Analyses of the electronic structures of FeFe-cofactors compared with those of FeMo- and FeV-cofactors and their P-clusters

Abstract

The electronic structures of FeFe-cofactors (FeFe-cos) in resting and turnover states, together with their P^N clusters from iron-only nitrogenases, have been calculated using the bond valence method, and their crystallographic data were reported recently and deposited in the Protein Data Bank (PDB codes: 8BOQ and 8OIE). The calculated results have also been compared with those of their homologous Mo- and V-nitrogenases. For FeFe-cos in the resting state, Fe1/2/4/5/6/7/8 atoms are prone to Fe³⁺, while the Fe3 atom shows different degrees of mixed valences. The results support that the Fe8 atom at the terminal positions of FeFe-cos possesses the same oxidation states as the Mo³⁺/V³⁺ atoms of FeMo-/FeV-cos.
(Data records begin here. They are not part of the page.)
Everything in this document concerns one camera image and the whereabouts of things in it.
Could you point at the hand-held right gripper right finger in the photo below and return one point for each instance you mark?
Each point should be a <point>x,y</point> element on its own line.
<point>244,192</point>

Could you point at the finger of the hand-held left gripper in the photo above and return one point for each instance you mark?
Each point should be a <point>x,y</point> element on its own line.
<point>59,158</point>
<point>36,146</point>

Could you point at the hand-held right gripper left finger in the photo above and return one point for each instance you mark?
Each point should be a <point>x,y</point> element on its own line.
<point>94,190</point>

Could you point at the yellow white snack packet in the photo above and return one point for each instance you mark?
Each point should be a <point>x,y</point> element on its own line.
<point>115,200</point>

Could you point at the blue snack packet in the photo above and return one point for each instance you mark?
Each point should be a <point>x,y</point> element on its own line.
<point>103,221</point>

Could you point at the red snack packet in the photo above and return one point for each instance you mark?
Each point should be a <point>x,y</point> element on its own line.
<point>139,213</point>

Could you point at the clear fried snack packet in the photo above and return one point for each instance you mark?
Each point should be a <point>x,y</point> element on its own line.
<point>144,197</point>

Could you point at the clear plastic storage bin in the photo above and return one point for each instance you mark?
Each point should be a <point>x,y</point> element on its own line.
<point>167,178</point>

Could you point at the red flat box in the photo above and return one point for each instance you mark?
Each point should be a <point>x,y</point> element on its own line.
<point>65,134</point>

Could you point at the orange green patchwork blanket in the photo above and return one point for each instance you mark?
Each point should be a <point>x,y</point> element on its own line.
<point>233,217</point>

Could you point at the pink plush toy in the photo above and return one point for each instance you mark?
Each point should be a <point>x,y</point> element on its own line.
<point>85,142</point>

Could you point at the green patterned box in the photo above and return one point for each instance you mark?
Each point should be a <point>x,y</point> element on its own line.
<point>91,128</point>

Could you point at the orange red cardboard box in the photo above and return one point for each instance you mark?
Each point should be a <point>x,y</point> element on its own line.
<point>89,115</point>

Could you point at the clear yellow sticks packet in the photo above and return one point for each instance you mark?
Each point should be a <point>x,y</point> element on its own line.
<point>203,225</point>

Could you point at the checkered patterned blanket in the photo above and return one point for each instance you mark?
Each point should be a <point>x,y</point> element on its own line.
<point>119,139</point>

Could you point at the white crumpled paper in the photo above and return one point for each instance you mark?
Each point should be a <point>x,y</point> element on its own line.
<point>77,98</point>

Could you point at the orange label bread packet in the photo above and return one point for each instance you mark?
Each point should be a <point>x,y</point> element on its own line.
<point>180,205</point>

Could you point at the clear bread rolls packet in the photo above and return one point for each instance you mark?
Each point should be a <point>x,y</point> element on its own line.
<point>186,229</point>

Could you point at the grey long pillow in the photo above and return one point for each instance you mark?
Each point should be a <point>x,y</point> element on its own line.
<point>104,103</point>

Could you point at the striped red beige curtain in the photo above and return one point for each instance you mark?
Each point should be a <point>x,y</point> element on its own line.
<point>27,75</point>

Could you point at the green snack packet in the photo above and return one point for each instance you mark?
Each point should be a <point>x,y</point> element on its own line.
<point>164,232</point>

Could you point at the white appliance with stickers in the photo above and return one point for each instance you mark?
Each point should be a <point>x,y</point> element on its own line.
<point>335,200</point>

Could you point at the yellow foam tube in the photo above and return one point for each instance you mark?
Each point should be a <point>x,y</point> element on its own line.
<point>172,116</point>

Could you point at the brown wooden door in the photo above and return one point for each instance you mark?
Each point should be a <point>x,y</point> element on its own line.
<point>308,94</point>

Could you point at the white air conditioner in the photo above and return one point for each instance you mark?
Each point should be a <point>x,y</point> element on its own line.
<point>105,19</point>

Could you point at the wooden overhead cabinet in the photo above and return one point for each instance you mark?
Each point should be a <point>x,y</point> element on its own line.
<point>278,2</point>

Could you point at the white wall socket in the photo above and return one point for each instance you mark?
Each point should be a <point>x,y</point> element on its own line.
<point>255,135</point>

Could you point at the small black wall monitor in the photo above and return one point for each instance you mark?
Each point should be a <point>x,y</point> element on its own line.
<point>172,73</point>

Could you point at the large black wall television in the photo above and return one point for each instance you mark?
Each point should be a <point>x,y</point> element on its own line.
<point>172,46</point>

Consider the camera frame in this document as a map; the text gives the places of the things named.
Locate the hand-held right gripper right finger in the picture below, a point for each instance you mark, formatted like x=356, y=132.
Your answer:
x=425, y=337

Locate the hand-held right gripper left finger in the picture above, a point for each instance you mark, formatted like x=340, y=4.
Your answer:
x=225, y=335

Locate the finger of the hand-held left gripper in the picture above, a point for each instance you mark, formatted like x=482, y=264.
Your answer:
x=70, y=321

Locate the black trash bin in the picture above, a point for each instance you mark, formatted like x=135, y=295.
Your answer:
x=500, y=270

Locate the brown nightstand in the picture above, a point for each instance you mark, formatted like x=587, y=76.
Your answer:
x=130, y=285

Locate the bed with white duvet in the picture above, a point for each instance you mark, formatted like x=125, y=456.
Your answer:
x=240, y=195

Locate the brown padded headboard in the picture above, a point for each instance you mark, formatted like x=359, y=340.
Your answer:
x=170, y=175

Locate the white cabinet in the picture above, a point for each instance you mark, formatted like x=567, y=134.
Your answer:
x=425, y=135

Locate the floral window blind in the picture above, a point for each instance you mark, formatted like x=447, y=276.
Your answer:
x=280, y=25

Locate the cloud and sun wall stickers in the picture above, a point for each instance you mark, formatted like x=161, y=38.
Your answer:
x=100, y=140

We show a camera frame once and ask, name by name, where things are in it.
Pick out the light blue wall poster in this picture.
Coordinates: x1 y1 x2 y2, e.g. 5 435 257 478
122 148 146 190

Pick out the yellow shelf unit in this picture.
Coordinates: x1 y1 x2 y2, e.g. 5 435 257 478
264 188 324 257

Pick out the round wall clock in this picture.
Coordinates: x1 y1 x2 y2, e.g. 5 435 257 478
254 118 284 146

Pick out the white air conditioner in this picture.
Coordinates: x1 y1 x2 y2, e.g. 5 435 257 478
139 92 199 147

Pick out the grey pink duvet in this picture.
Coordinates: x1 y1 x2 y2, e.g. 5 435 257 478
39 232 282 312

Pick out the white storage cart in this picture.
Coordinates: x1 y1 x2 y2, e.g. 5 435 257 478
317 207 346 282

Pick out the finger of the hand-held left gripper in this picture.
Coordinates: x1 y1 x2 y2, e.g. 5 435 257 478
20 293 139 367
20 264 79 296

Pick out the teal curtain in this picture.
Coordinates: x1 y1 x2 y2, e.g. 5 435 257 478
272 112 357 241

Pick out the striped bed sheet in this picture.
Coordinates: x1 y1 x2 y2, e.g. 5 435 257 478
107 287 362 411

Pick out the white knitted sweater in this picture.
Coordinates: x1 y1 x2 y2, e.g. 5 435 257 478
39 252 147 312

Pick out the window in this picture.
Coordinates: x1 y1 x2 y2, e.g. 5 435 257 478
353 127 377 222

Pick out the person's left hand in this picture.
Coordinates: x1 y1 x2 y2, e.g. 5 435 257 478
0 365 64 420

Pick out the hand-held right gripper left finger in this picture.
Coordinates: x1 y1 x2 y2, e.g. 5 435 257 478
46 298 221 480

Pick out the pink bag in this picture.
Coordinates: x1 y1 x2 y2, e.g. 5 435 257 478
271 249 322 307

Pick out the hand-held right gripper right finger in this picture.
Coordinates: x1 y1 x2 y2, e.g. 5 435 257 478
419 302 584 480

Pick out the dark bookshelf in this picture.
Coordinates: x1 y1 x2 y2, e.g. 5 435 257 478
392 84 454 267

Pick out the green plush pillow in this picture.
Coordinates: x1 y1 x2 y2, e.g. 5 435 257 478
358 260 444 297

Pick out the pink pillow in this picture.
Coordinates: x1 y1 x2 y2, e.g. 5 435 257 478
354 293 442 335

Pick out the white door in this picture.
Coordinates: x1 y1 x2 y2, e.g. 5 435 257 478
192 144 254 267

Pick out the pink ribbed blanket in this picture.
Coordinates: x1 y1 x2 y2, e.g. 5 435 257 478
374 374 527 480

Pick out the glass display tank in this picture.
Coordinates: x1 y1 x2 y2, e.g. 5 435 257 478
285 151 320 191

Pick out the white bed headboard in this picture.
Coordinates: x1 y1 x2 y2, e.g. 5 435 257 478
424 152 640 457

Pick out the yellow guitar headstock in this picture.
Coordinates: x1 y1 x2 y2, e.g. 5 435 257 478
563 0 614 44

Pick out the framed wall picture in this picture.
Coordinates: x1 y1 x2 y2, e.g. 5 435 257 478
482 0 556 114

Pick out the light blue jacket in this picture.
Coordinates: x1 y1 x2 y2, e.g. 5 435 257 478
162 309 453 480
In the turnover state, the overall oxidation state of FeFe-co is slightly reduced than those in the resting species, and its electronic configuration is rearranged after the substitution of S2B with OH, compatible with those found in CO-bound FeV-co. Moreover, the calculations give the formal oxidation states of 6Fe²⁺–2Fe³⁺ for the electronic structures of P^N clusters in Fe-nitrogenases. By the comparison of Mo-, V- and Fe-nitrogenases, the overall oxidation levels of 7Fe atoms (Fe1–Fe7) for both FeFe- and FeMo-cos in resting states are found to be higher than that of FeV-co. For the P^N clusters in MoFe-, VFe- and FeFe-proteins, they all exhibit a strong reductive character.